-------- GIVEN ENTRIES

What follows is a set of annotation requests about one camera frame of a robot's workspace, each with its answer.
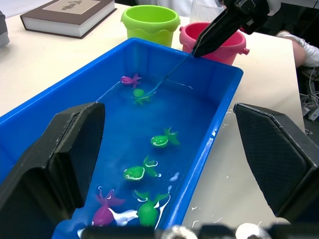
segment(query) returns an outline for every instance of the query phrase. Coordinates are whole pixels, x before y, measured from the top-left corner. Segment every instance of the water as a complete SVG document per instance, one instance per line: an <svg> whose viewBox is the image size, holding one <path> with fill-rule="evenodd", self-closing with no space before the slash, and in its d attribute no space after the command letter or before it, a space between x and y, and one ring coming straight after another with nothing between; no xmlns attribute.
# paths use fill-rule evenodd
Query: water
<svg viewBox="0 0 319 239"><path fill-rule="evenodd" d="M154 84L140 80L140 89L145 92L154 88ZM169 197L161 200L158 209L157 225L165 217L165 206L174 200L174 194L183 182L198 151L206 130L216 112L216 106L196 96L187 86L164 81L149 103L135 104L133 89L122 84L115 85L99 100L105 104L106 118L103 140L99 157L90 184L84 208L77 209L71 220L61 222L56 231L65 237L76 238L77 231L90 225L94 213L101 207L96 200L102 190L103 197L111 189L125 203L111 207L114 218L111 225L139 225L136 212L143 204L134 190L149 192L150 200L157 194ZM177 139L181 145L169 144L166 148L154 148L151 138L163 135L164 128L178 131ZM161 177L145 174L141 181L129 182L124 179L125 169L142 166L149 155L158 165L154 170Z"/></svg>

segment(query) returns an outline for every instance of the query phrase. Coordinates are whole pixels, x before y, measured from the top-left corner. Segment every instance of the purple toy fish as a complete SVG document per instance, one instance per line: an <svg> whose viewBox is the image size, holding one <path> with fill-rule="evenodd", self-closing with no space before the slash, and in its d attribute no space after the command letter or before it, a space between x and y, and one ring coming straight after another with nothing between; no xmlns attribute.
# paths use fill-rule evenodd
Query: purple toy fish
<svg viewBox="0 0 319 239"><path fill-rule="evenodd" d="M114 190L112 189L109 194L103 198L102 190L100 190L100 195L96 195L96 200L101 204L101 207L95 212L93 216L92 225L94 226L106 226L110 224L114 217L110 211L110 206L118 206L124 203L124 199L118 199L114 196Z"/></svg>
<svg viewBox="0 0 319 239"><path fill-rule="evenodd" d="M138 74L136 73L133 78L128 77L128 76L122 76L121 78L121 82L124 85L133 85L133 89L136 88L136 85L140 84L140 82L138 82L138 80L141 79L141 77L138 76Z"/></svg>

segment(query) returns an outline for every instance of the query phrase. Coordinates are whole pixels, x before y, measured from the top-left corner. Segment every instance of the rubber fish toy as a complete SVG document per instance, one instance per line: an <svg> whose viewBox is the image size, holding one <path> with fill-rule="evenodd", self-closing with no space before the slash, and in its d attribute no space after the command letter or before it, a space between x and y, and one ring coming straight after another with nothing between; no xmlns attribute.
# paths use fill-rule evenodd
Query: rubber fish toy
<svg viewBox="0 0 319 239"><path fill-rule="evenodd" d="M136 88L136 85L140 84L140 82L138 82L138 80L141 79L141 77L138 76L138 74L136 73L133 78L128 77L128 76L122 76L121 77L121 82L124 85L133 85L133 89Z"/></svg>
<svg viewBox="0 0 319 239"><path fill-rule="evenodd" d="M142 89L133 90L133 95L135 96L135 104L140 104L142 106L144 101L150 102L151 96L143 97L144 91Z"/></svg>
<svg viewBox="0 0 319 239"><path fill-rule="evenodd" d="M139 193L135 190L135 193L139 198L145 201L145 203L143 203L138 209L138 217L140 219L141 225L144 227L154 227L159 214L159 211L157 210L157 204L159 201L167 198L169 194L157 195L156 199L151 201L148 192Z"/></svg>
<svg viewBox="0 0 319 239"><path fill-rule="evenodd" d="M113 220L113 214L110 211L110 206L118 206L125 202L124 199L118 199L114 196L114 190L112 189L108 195L103 198L101 187L99 187L100 194L96 195L96 200L100 203L101 207L95 212L93 216L92 225L94 226L106 226Z"/></svg>
<svg viewBox="0 0 319 239"><path fill-rule="evenodd" d="M151 138L151 144L156 148L165 148L170 142L173 145L180 145L177 140L177 132L170 132L171 128L164 129L164 135L158 135Z"/></svg>
<svg viewBox="0 0 319 239"><path fill-rule="evenodd" d="M160 174L157 174L153 169L158 165L157 161L149 161L149 156L147 156L143 161L143 166L136 166L124 170L124 178L128 181L140 181L145 173L151 177L159 177Z"/></svg>

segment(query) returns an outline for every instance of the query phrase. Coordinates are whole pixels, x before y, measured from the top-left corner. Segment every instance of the pink bucket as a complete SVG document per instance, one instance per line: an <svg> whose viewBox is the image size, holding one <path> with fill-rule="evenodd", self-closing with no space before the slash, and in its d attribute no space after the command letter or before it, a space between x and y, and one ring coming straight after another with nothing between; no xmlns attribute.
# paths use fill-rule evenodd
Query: pink bucket
<svg viewBox="0 0 319 239"><path fill-rule="evenodd" d="M179 41L183 45L183 51L190 53L195 45L195 41L201 32L209 25L209 22L194 22L185 27L181 27ZM237 54L247 55L246 39L240 32L235 32L216 51L207 54L204 58L232 65Z"/></svg>

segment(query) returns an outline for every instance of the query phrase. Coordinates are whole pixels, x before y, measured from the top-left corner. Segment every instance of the blue plastic tub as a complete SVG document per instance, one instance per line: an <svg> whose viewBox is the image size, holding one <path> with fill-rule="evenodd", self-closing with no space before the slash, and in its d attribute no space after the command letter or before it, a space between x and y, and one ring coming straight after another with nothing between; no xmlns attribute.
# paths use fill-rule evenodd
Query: blue plastic tub
<svg viewBox="0 0 319 239"><path fill-rule="evenodd" d="M135 189L149 191L154 198L170 187L170 200L160 215L159 228L181 224L243 72L206 59L188 58L143 106L134 104L131 87L116 83L122 76L138 73L143 77L139 87L148 91L186 56L131 38L2 116L0 182L56 113L99 101L106 105L105 129L85 207L99 208L95 201L99 185L105 188L104 194L116 189L119 198L127 199L124 206L116 208L118 211L137 207L139 202L131 197ZM179 131L181 145L153 149L151 137L163 134L165 127ZM140 165L146 155L159 162L156 170L162 177L128 184L123 170ZM173 180L177 172L179 177ZM72 231L76 224L88 225L92 216L93 211L84 216L80 209L71 222L57 227L56 234Z"/></svg>

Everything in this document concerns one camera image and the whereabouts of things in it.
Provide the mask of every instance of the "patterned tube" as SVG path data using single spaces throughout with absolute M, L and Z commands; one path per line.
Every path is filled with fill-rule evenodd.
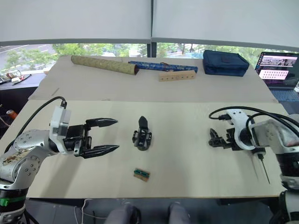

----------------

| ASSIGNMENT |
Your answer should hold only the lines from the one with "Provide the mask" through the final line of the listing above, transcribed exactly and without pictures.

| FINISHED TASK |
Provide the mask of every instance of the "patterned tube" as SVG path data using single spaces throughout with absolute M, L and Z commands; one path per line.
Every path is filled with fill-rule evenodd.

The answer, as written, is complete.